Senate Banking Republicans have forwarded correspondence to the Federal Housing Finance Agency (FHFA) Director Sandra Thompson regarding race-based housing subsidies concerns.
The Equitable Housing Finance Plans were developed by Fannie Mae and Freddie Mac at the FHFA’s direction. The recently-released proposals would use Special Purpose Credit Programs to issue race-based subsidies to Black, Latino, or American Indian/Native American homebuyers in the form of down payment assistance, lower rates, and reimbursements for appraisals.
“The administration’s proposal seems intent on repeating the mistakes of the recent past,” the legislators wrote. “It is worth recalling the GSEs’ (Fannie Mae and Freddie Mac) central role in the 2008 financial crisis.

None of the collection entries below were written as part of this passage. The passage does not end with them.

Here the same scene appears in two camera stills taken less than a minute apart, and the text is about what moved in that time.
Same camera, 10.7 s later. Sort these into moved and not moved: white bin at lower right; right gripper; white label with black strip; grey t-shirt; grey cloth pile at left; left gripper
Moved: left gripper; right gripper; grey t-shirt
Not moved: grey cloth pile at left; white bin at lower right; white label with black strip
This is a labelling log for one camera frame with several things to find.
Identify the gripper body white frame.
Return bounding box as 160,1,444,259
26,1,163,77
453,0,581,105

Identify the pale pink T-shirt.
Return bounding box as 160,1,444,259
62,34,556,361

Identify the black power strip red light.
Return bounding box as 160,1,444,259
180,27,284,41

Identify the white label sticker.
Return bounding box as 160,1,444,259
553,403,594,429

Against this backdrop, we urge FHFA to reconsider these affirmative action housing subsidy plans for the following reasons: First, the plans are manifestly unfair and should be unconstitutional. Discrimination on the basis of skin color is simply wrong. That remains true even when intended to benefit minorities.”
The plans risk setting up another generation of minority borrowers for failure, citing Black and other minority homeowners lost significant wealth via lax underwriting by the GSEs.
“The plans raise significant legal concerns,” the legislators concluded. “By statute, FHFA’s mandate as conservator is to conserve and preserve each GSE’s assets and restore it to a sound and solvent condition. No law authorizes FHFA to use a GSE’s assets to pursue affirmative action in housing.”